He smiled. ‘It’s no trouble, really. Anytime. I’m just next door.’

‘I’m lucky that you work from home, then.’ I had observed that he seemed to be at home at any odd hour or day of the week.

‘Yeah. Lucky.’ He nodded but added nothing more.

Suddenly I wanted all my questions answered. ‘So, what do you do?’

‘Who, me?’ He shrugged. ‘You know. A bit of this, a bit of that. Business.’

I made an encouraging noise.

‘Actually I’m looking around to buy into something at the moment. When I find the right one. Anyway, better go. I’m expecting the sparkies any minute.’

But as he made to leave, he suddenly turned back. ‘Maybe I should give you my phone number. For next time.’

‘For emergencies,’ I said, taking back the scrap of paper I’d given him to scribble on.

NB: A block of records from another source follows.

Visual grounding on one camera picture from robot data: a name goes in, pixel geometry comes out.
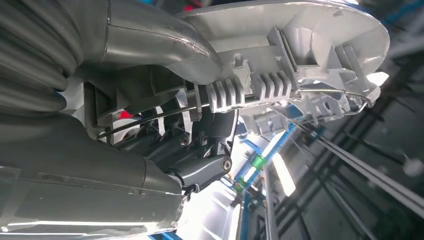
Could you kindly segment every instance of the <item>red object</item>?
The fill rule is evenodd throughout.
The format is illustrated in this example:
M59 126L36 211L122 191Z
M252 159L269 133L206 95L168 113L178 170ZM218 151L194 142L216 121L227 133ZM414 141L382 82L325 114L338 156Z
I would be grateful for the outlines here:
M134 115L129 114L127 111L122 111L119 115L118 119L130 119L132 118Z
M190 12L191 10L195 9L192 5L187 5L184 7L184 12Z

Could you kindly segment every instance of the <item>ceiling light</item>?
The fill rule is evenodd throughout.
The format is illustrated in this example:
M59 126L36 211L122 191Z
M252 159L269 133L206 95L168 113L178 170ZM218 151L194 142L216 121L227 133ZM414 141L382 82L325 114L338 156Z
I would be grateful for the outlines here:
M379 72L368 74L366 78L371 83L380 87L389 78L389 75L383 71L379 71Z
M290 176L289 170L287 169L283 158L279 153L274 154L272 157L272 163L274 164L285 195L287 197L290 196L296 190L296 186L293 182L292 176Z

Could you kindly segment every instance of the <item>screw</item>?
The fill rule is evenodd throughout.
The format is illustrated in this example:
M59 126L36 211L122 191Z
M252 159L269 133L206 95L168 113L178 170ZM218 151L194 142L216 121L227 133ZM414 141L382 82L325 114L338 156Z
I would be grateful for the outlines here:
M225 172L231 169L231 160L226 158L222 163L222 170Z
M180 144L182 147L187 146L187 144L189 144L189 138L188 138L187 136L183 136L183 137L181 138L181 141L179 142L179 144Z

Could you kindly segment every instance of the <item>flexible hose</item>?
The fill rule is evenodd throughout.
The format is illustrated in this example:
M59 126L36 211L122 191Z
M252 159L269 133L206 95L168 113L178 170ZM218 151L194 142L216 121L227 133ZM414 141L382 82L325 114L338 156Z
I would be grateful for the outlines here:
M55 0L0 1L0 107L56 112L56 91L84 60L80 35Z

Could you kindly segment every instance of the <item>green component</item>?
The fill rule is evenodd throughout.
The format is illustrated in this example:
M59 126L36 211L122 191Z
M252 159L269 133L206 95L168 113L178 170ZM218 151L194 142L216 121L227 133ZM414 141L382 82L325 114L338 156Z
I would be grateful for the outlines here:
M234 185L234 189L237 193L241 193L243 192L243 189L245 189L246 186L246 182L243 181L243 179L239 179L235 185Z
M252 162L252 166L255 167L256 169L261 169L262 166L264 166L267 163L267 160L265 159L265 157L261 156L261 155L257 155L253 162Z

‘For any time,’ he said, with a grin.

Even after the extension was finished, I never did see any boys visiting. I concluded from their absence and that distant look in Jim’s eyes that perhaps he was estranged from his family. It was a thought that made me feel sad for him, but gave me a guilty twinge of anticipation.

***

A couple of weeks after the extension was finished, Amy didn’t respond when I called her in to dinner one night, but I had a fair idea where I would find her. She was standing on the nature strip outside Jim’s house, solemnly holding up a spade that was taller than her. ‘I can’t come in,’ she insisted. ‘Jim says I gotta hold onto the spade so that he knows where it is when he needs it.’

Jim was holding up a section of a chain mesh wire fence that reached above his head, while another man packed bricks around its base in a hole dug into the lawn. Jim was bare to the waist above close-fitting jeans, and a film of sweat and dust matted the soft down of reddish hair on his sculpted chest. He came and took the spade from Amy, winking at me over her head. ‘It’s all right, Amy,’ he said solemnly. ‘We’re almost finished here. You go in with Mum and have your dinner.’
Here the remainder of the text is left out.